Perth has retained its title as the strongest property market in Australia, with house prices up 15.3 per cent over the past 12 months.
According to the Ray White January House Price Report, prices also increased 0.6 per cent this month.
Unit prices are also up 10.2 per cent annually and 0.4 per cent in January, however Adelaide slightly outpaces Perth when it comes to unit price growth, with prices in the SA capital climbing 10.4 per cent over the past 12 months.

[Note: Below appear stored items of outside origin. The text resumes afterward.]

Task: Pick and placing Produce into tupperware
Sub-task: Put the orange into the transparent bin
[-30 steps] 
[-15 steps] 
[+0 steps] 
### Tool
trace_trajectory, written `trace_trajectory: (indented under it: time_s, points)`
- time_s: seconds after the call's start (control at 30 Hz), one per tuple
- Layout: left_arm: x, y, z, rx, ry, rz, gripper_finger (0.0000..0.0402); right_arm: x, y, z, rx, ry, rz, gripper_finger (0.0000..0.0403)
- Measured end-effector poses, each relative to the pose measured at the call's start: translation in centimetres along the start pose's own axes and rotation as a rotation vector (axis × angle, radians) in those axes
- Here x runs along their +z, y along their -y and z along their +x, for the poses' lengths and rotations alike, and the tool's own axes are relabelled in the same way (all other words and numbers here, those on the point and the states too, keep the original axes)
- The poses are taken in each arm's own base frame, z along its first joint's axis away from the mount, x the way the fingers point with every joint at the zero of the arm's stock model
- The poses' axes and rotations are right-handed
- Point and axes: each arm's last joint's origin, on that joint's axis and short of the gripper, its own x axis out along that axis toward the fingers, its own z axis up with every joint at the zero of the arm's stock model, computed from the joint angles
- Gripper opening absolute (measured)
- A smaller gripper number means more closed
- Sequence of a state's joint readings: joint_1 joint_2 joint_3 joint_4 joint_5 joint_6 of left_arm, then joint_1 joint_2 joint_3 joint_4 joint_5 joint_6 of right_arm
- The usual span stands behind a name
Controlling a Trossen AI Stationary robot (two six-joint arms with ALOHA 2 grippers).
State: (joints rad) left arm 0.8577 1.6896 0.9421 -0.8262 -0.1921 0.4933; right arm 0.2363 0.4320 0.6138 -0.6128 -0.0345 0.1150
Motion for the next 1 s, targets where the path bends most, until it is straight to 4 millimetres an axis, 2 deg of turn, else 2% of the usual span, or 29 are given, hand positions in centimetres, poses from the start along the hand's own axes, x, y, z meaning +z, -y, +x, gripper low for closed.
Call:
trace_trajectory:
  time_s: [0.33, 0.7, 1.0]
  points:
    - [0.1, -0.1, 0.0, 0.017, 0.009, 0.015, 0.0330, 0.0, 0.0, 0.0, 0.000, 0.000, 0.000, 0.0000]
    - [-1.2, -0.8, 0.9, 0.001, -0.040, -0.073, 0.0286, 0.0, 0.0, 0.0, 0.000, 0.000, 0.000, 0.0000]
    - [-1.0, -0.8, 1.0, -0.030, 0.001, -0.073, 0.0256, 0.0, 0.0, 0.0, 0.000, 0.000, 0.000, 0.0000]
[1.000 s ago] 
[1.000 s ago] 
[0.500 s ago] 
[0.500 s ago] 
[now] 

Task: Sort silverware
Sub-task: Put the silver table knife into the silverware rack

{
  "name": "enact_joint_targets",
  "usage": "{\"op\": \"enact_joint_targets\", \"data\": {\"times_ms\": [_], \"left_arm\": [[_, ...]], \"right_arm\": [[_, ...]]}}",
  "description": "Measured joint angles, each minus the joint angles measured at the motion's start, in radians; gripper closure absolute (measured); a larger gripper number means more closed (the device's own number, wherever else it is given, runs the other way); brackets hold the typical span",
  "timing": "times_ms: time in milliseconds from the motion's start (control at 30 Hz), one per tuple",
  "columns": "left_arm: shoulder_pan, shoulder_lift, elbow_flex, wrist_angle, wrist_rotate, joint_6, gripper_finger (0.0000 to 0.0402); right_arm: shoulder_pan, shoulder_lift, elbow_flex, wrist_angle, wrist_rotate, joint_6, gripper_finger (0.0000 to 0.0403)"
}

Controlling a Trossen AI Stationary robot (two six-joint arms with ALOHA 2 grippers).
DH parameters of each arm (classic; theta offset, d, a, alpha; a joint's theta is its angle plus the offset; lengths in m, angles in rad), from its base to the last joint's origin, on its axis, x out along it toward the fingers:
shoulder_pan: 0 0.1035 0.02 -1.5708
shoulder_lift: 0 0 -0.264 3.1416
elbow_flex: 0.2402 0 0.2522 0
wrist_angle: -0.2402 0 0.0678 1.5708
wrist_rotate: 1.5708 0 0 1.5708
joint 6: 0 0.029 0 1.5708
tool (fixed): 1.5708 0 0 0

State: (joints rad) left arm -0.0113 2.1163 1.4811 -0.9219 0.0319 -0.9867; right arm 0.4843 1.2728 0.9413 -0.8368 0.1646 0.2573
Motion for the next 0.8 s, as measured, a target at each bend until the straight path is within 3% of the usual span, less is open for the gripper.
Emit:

Ray White Group Chief Economist Nerida Conisbee said the latest figures also showed Sydney prices had fallen for the second month in a row.
House prices in Sydney are still up 5.8 per cent annually, but fell 0.2 per cent this month, after dropping by the same amount in December.
“The difference in market conditions reflect the drivers of growth,” Ms Conisbee said.
“Sydney is far more sensitive to interest rate changes and it is likely that the softer conditions over the past two months reflects this.
“Meanwhile, mining conditions in Western Australia and South Australia are not only driving economic growth but also attracting interstate migrants, investors and creating wealth.
“This is fuelling price growth in both Perth and Adelaide.”
It now costs $728,303 to buy a house in Perth, $760,215 in Adelaide and $1.496 million in Sydney.
The softest markets continue to be Melbourne and regional Victoria.
House and unit prices remained steady in Melbourne this month, while prices in regional Victoria increased only marginally.
“Population growth has increased post pandemic, particularly international migration, and this will be positive in 2024,” Ms Conisbee said.
“However, it is likely that the impact of tough pandemic restrictions continue to weigh on economic growth for the state.
“While Sydney saw a decline in price over the past two months, and Melbourne remains comparatively weak, it is likely we will see growth this year for both cities.
“The probability of a rate cut is now far higher than it was less than six weeks ago.
“If this does happen, it is likely to fuel price growth in not only our largest cities but also other parts of the country.”